Your goal:
Scan the entries below and report only how many lines contain "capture".

Material supplied:
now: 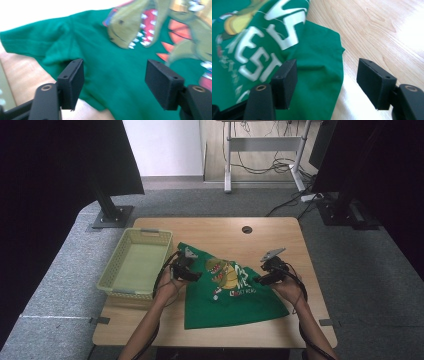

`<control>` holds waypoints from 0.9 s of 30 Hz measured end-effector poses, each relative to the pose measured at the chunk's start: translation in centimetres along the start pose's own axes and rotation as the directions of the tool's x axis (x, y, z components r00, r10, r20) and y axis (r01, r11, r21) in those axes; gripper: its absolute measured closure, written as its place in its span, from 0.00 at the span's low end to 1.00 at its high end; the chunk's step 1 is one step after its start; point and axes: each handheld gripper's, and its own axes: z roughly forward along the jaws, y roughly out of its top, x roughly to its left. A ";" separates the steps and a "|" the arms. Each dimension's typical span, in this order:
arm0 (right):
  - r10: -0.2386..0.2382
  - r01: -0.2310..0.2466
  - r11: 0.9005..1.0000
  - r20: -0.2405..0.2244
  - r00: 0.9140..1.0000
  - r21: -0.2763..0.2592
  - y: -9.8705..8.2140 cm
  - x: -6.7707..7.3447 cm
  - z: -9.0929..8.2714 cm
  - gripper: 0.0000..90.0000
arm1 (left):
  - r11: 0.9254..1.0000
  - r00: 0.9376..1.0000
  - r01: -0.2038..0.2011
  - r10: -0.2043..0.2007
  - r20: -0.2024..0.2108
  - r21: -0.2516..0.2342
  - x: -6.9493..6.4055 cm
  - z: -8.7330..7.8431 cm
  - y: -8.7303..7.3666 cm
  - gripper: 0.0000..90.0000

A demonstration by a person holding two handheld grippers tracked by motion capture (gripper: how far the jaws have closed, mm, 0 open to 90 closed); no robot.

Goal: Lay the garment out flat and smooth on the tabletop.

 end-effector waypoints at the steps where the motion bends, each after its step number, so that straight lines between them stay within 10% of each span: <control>1: 0.000 0.000 1.000 0.000 1.000 0.000 0.0 0.0 0.0 0.35 | 1.000 1.000 0.000 0.000 0.000 0.000 0.0 0.0 0.0 0.32; 9: -0.057 0.058 0.996 -0.029 0.998 0.067 -0.2 -0.2 2.5 0.33 | 0.999 0.999 -0.009 0.011 -0.043 0.053 2.1 3.2 0.6 0.26; 13: -0.044 0.049 0.997 -0.070 0.997 0.065 -0.4 0.0 3.1 0.40 | 0.997 0.999 -0.022 0.024 -0.030 0.074 2.2 3.8 0.3 0.34; 14: -0.044 0.049 0.997 -0.070 0.997 0.065 -0.4 0.0 3.1 0.48 | 0.999 0.999 -0.001 -0.001 0.034 0.053 2.4 4.0 0.1 0.34; 15: -0.044 0.049 0.997 -0.070 0.997 0.065 -0.4 0.0 3.1 0.48 | 0.999 0.999 -0.001 -0.001 0.034 0.053 2.4 4.0 0.1 0.57; 16: -0.020 0.023 0.999 -0.115 0.993 0.024 -1.0 0.5 2.8 0.48 | 0.999 0.999 -0.001 -0.001 0.034 0.053 2.4 4.0 0.1 0.57; 17: 0.018 -0.014 0.999 -0.145 0.989 0.032 -1.1 0.7 2.7 0.89 | 0.998 0.998 -0.028 0.026 0.050 0.048 1.8 4.1 0.4 0.78; 18: 0.018 -0.014 0.999 -0.145 0.989 0.032 -1.1 0.7 2.7 0.89 | 0.998 0.998 -0.028 0.026 0.050 0.048 1.8 4.1 0.4 0.84; 22: 0.002 0.002 0.998 -0.074 0.997 0.062 -0.8 1.0 2.1 0.92 | 0.998 0.998 -0.061 0.061 0.006 0.032 1.4 3.9 0.7 0.92; 24: 0.002 0.002 0.998 -0.074 0.997 0.062 -0.8 1.0 2.1 0.93 | 0.998 0.999 -0.038 0.038 -0.004 -0.057 1.8 2.6 1.4 0.95; 27: 0.020 -0.019 0.999 0.049 0.999 -0.029 0.1 0.0 -2.0 0.94 | 0.985 0.999 -0.017 0.011 -0.034 -0.174 2.7 -0.3 2.9 0.96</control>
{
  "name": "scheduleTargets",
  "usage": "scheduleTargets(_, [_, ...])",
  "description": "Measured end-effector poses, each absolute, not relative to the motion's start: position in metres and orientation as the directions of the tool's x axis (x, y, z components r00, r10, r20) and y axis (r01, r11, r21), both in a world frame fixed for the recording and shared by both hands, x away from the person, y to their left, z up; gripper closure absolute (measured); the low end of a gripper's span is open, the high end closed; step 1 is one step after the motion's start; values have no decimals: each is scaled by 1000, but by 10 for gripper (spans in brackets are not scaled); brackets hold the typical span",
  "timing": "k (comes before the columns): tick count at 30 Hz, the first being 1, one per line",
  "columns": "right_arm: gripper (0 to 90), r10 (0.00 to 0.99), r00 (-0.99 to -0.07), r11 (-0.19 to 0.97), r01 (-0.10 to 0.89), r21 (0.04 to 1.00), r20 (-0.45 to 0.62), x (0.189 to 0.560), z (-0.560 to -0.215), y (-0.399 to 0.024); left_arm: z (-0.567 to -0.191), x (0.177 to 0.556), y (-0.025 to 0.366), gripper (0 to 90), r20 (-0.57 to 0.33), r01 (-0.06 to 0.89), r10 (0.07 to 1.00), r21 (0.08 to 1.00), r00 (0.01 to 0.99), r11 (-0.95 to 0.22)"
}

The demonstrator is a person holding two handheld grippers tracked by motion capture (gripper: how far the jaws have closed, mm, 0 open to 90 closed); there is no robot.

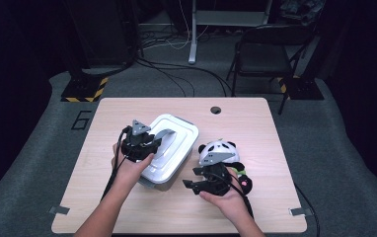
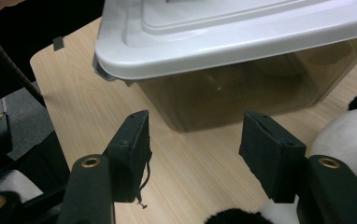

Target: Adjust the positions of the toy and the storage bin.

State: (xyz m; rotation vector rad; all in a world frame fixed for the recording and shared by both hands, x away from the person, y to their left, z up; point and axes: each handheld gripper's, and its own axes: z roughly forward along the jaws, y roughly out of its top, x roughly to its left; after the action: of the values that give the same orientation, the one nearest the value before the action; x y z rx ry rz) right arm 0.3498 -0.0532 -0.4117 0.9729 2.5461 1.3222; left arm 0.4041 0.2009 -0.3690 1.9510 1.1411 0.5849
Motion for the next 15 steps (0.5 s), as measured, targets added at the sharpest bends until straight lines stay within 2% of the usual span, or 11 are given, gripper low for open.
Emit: scheduleTargets(15, [421,609,-770,396,504,767,191,353,-412,-61,-361,402,216,684,19,477,883,836,468,-271])
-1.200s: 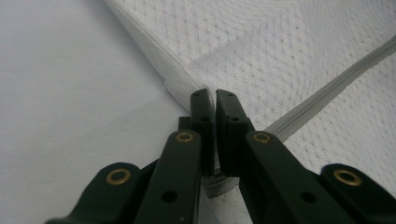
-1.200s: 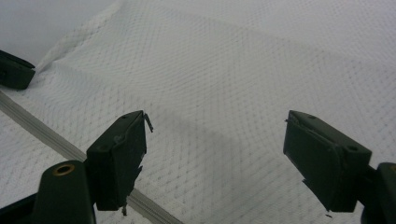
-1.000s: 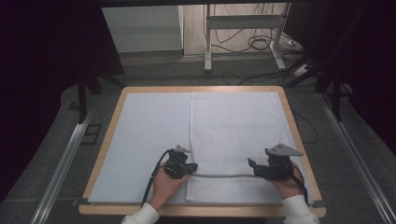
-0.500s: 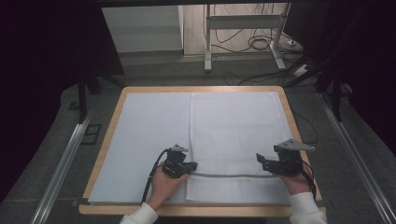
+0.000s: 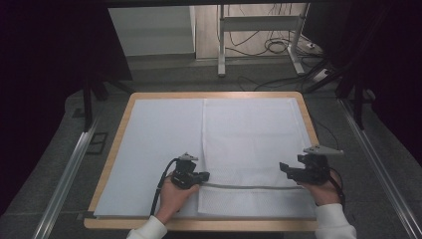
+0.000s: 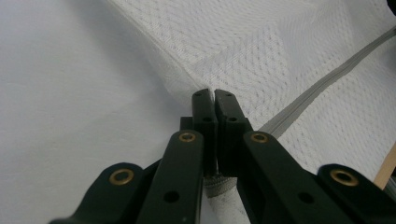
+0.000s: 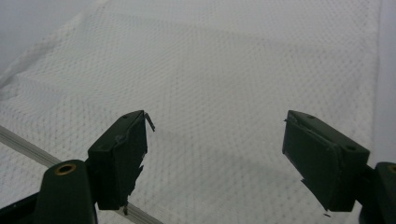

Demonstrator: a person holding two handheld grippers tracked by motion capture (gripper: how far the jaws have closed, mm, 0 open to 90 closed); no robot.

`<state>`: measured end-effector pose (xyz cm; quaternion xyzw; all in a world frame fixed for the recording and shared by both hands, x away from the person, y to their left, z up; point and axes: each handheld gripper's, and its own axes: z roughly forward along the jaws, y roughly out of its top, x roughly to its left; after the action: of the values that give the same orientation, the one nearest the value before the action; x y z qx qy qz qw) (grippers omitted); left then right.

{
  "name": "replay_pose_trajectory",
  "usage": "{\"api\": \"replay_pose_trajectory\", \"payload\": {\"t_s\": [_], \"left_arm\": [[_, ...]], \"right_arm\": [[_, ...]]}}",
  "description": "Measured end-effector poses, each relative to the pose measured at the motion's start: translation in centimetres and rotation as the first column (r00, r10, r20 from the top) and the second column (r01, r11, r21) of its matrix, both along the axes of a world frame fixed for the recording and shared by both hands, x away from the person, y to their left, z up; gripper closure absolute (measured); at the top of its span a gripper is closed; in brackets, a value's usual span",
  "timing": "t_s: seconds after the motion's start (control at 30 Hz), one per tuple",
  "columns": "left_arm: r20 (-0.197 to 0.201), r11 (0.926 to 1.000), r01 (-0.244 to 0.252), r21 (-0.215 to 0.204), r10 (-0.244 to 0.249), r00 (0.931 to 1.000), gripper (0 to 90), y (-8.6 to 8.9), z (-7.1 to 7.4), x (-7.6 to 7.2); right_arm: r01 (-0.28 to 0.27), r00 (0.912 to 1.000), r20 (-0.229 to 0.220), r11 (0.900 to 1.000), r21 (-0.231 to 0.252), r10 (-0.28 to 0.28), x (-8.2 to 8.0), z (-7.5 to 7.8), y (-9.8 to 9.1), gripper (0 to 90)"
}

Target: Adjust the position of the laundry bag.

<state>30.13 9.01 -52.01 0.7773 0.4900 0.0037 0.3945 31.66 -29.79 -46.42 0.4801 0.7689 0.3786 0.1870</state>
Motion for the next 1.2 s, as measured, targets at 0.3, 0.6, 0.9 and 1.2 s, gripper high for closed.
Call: {"api": "replay_pose_trajectory", "payload": {"t_s": [0.3,0.6,0.9,1.2], "left_arm": [[-0.003,1.0,0.006,-0.006,-0.006,1.0,88.5,0.1,0.1,0.0],[-0.004,0.9999,0.006,-0.01,-0.006,1.0,88.5,0.1,0.1,0.0],[-0.007,0.9998,0.004,-0.018,-0.005,1.0,88.4,0.2,0.2,0.1],[-0.009,0.9999,0.004,-0.015,-0.004,1.0,88.5,0.1,0.1,0.1]], "right_arm": [[0.034,0.9966,-0.075,0.9994,-0.006,-0.034,0.6,-0.3,-2.3,28.0],[0.08,0.9924,-0.092,0.9963,-0.03,-0.083,0.9,-0.8,-3.9,31.8],[0.133,0.9801,-0.142,0.99,-0.047,-0.139,1.4,-1.5,-5.6,37.2],[0.153,0.9693,-0.185,0.9863,-0.061,-0.162,1.8,-2.2,-6.5,38.1]]}}
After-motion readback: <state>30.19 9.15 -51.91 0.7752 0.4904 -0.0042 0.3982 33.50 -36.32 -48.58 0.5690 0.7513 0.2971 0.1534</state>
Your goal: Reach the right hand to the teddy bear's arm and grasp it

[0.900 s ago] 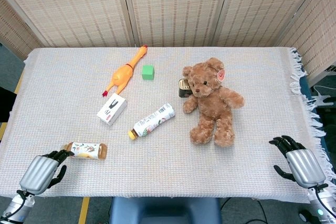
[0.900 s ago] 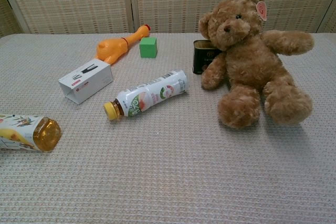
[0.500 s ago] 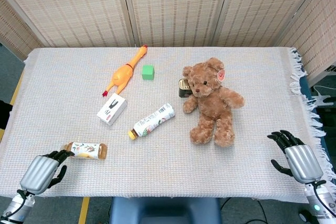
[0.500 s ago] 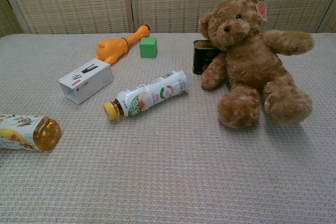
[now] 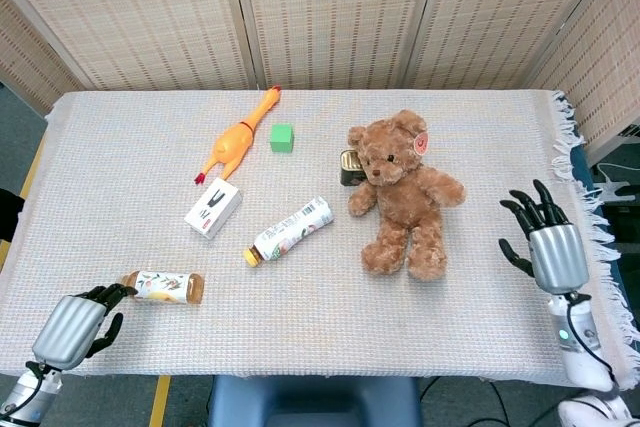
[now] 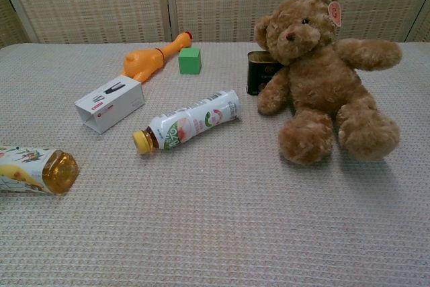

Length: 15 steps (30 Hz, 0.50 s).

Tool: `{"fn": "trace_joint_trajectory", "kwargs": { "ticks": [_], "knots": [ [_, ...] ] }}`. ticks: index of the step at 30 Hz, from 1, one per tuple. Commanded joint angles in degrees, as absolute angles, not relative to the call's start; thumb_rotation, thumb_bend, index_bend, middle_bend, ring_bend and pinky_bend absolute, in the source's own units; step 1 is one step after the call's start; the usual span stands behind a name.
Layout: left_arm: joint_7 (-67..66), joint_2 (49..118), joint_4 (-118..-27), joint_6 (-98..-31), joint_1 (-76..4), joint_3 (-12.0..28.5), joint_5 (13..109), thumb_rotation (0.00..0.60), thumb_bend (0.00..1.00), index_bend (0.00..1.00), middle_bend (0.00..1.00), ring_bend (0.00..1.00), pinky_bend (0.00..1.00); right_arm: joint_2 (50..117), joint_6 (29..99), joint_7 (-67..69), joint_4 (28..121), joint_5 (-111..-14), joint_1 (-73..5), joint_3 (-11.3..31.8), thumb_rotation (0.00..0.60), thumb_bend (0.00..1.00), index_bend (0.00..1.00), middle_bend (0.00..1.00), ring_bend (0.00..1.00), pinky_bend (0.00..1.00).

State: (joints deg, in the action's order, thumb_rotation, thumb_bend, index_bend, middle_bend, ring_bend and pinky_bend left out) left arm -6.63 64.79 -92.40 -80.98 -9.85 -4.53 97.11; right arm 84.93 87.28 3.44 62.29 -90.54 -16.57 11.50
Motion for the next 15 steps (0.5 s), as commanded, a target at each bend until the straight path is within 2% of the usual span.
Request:
{"fn": "trace_joint_trajectory", "kwargs": {
  "ticks": [1, 6, 15],
  "knots": [
    [-7.23, 64.69, -92.7, -80.72, -9.81, -4.76, 97.22, 0.6, 0.57, 0.31, 0.35, 0.41, 0.67, 89.11, 83.56, 1.31, 57.14, -88.66, -20.83, 13.61, 0.6, 0.14, 0.27, 0.19, 0.01, 0.31],
    [-7.18, 64.77, -92.59, -80.8, -9.82, -4.66, 97.22, 0.6, 0.57, 0.31, 0.35, 0.41, 0.67, 92.11, 80.08, 1.15, 53.82, -87.67, -23.69, 13.3, 0.6, 0.14, 0.27, 0.19, 0.01, 0.3],
    [-6.42, 64.36, -92.8, -80.87, -9.73, -4.71, 97.06, 0.6, 0.57, 0.31, 0.35, 0.42, 0.67, 97.93, 81.9, 2.15, 47.24, -88.11, -26.69, 13.13, 0.6, 0.13, 0.34, 0.19, 0.01, 0.3]
  ]
}}
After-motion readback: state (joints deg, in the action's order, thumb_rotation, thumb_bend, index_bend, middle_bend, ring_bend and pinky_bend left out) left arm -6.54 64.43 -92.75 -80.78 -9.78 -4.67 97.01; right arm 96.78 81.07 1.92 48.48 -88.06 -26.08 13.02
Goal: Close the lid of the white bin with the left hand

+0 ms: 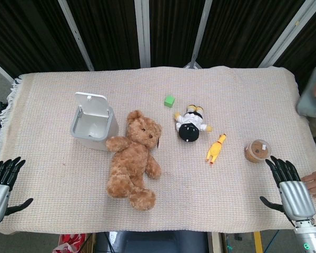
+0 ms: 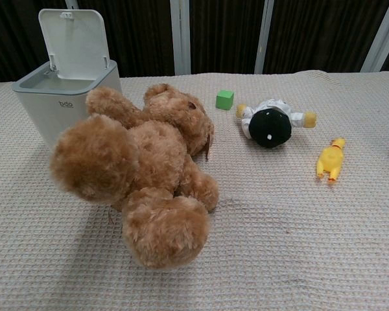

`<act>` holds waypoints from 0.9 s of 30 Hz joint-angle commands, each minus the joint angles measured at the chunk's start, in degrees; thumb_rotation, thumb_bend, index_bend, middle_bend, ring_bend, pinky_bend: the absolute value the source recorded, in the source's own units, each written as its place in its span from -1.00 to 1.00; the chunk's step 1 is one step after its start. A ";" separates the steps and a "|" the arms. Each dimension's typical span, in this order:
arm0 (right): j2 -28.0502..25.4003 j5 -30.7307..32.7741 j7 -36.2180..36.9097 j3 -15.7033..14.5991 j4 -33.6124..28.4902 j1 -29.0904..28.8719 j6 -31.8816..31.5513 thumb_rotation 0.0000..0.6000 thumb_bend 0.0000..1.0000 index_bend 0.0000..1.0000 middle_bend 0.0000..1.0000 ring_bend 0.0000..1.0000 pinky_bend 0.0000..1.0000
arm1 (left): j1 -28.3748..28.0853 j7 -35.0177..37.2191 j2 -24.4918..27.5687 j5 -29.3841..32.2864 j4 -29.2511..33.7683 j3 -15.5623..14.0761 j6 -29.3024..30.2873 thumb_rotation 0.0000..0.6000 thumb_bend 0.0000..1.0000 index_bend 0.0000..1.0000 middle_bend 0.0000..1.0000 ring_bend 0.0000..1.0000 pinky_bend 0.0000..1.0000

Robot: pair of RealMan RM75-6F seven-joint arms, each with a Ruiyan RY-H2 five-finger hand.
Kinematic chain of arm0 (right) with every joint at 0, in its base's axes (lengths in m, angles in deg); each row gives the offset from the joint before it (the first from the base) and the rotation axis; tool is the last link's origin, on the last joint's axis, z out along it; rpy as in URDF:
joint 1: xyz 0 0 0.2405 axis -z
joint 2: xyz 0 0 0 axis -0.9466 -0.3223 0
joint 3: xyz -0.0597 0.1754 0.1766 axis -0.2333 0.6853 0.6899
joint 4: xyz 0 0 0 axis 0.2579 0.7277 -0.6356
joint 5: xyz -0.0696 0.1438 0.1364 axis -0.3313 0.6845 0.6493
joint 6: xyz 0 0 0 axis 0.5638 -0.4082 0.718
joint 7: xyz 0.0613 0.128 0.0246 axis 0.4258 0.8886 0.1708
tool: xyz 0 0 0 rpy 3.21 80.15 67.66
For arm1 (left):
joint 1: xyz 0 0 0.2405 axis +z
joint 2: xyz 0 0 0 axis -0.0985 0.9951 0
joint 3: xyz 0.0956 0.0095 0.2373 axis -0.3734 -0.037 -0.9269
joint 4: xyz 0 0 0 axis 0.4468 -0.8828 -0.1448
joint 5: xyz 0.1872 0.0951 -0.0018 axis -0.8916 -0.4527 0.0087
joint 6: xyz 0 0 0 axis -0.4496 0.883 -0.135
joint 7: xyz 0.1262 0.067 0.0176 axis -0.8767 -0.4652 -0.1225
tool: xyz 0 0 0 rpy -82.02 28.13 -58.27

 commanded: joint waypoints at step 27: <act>0.36 0.35 1.12 0.44 0.06 -0.13 -0.11 1.00 -0.62 -1.00 -1.00 -1.00 -1.00 | -11.07 -6.98 7.24 15.68 10.94 16.78 -9.94 1.00 -0.17 -1.00 0.51 0.39 0.55</act>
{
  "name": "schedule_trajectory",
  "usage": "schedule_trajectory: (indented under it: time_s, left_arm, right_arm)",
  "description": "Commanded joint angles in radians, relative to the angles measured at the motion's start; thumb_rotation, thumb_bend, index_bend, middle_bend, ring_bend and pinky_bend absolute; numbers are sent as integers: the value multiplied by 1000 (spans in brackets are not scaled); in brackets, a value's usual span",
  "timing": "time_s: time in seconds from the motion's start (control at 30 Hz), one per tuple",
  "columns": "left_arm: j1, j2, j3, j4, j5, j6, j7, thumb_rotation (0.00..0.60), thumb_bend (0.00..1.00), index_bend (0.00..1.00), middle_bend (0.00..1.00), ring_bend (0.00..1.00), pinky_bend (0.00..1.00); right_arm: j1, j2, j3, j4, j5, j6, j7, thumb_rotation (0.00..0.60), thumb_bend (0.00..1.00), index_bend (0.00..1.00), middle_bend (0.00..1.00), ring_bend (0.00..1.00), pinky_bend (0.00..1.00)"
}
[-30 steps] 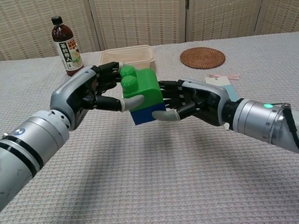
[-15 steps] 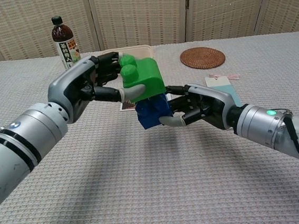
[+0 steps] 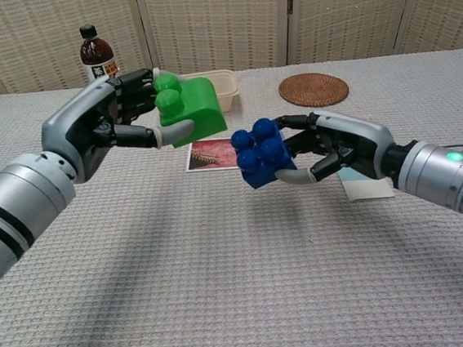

Solution below:
3